Proposition 7 : Mieux informer les AODE des projets susceptibles d'être soutenus au titre du programme spécial du FACÉ par la réalisation d'un guide pratique comportant des exemples précis de projets subventionnés et l'organisation d'une réunion d'information.


* 55 Réponses au questionnaire de votre rapporteur spécial.

* 56 Articles 4 et 7 de l'arrêté du 27 mars 2013 précité.

* 57 Ce montant correspond à 20 % des crédits sous-programme « renforcement des réseaux ».

* 58 Réponses au questionnaire de votre rapporteur spécial.

* 59 Ibid.

* 60 Réponses au questionnaire budgétaire de votre rapporteur spécial.

* 61 L'article 13 de l'arrêté du 27 mars 2013 précité prévoit ainsi que : « Le sous-programme « maîtrise de la demande d'électricité » a pour objet d'aider à la réalisation d'opérations de maîtrise de la demande d'électricité ainsi qu'à la réalisation d'opérations tendant à maîtriser la demande en électricité des personnes en situation de précarité énergétique dans les communes rurales. Ces opérations doivent permettre d'éviter ou de différer durablement le renforcement du réseau public de distribution d'électricité dans de bonnes conditions économiques ».

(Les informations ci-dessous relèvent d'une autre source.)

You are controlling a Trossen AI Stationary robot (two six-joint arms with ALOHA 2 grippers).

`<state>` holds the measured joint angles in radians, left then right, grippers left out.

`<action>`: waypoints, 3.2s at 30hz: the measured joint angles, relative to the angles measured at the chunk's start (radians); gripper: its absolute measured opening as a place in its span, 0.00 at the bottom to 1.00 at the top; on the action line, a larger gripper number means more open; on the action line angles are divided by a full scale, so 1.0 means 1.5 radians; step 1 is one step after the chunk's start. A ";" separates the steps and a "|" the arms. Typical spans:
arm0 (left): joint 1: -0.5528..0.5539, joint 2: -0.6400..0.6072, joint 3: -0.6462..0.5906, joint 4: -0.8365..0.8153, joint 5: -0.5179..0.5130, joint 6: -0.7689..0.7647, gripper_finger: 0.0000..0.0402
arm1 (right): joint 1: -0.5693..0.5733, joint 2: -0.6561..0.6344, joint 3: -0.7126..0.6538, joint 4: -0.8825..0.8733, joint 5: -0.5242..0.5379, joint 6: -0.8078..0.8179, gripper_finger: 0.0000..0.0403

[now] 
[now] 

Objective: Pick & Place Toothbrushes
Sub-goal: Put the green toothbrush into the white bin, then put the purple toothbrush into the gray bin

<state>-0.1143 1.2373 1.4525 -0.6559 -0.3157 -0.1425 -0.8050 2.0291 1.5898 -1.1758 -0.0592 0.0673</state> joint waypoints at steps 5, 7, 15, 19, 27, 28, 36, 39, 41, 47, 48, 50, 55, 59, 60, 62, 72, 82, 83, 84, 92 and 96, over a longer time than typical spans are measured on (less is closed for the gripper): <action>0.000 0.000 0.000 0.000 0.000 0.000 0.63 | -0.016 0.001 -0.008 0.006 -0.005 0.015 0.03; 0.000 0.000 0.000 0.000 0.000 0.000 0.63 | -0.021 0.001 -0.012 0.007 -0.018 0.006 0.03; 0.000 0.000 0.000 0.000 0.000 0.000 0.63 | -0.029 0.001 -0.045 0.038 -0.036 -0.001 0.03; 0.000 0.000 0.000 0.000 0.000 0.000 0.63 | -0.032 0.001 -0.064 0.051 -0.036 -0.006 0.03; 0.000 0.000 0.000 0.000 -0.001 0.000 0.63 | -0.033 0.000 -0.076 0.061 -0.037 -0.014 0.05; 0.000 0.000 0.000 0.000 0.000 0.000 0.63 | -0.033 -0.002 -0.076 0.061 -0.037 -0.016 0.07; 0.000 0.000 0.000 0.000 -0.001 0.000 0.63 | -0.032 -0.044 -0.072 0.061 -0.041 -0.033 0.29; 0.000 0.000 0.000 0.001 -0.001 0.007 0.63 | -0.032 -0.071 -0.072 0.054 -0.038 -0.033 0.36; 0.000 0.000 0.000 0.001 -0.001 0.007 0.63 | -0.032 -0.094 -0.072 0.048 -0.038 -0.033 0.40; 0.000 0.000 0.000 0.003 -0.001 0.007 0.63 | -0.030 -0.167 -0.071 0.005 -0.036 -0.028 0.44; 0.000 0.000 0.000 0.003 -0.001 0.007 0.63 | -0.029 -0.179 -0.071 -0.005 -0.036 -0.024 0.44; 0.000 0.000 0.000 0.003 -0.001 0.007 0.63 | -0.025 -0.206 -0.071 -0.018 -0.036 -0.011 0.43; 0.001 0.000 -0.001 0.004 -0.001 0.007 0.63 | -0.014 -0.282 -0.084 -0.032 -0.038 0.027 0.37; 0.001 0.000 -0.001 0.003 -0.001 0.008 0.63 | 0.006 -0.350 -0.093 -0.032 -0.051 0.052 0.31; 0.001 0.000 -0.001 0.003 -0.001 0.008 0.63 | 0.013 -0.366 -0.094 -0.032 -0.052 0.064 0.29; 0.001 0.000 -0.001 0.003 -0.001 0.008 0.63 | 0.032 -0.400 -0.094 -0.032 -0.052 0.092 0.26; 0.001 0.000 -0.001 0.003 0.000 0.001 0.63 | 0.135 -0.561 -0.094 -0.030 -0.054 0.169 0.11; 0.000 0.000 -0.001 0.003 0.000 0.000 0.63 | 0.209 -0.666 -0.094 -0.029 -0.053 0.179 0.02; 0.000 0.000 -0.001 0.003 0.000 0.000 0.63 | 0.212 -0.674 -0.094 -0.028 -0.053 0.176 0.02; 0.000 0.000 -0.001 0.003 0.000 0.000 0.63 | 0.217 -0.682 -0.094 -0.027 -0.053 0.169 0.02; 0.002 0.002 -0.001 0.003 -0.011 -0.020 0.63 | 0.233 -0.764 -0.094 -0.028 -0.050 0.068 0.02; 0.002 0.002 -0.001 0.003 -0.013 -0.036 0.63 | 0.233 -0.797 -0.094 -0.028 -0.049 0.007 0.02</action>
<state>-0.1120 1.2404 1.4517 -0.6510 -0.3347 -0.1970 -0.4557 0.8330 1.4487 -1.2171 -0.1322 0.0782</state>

* 62 L'article 24 de l'arrêté du 27 mars 2013 précité prévoit que les projets de MDE sont examinés au cas par cas et que leur intérêt économique est apprécié « au moyen d'une fiche synthétique établissant une comparaison détaillée entre le coût actualisé de l'opération classique de renforcement évitée ou différée et celui de la solution alternative de maîtrise de la demande d'électricité envisagée ».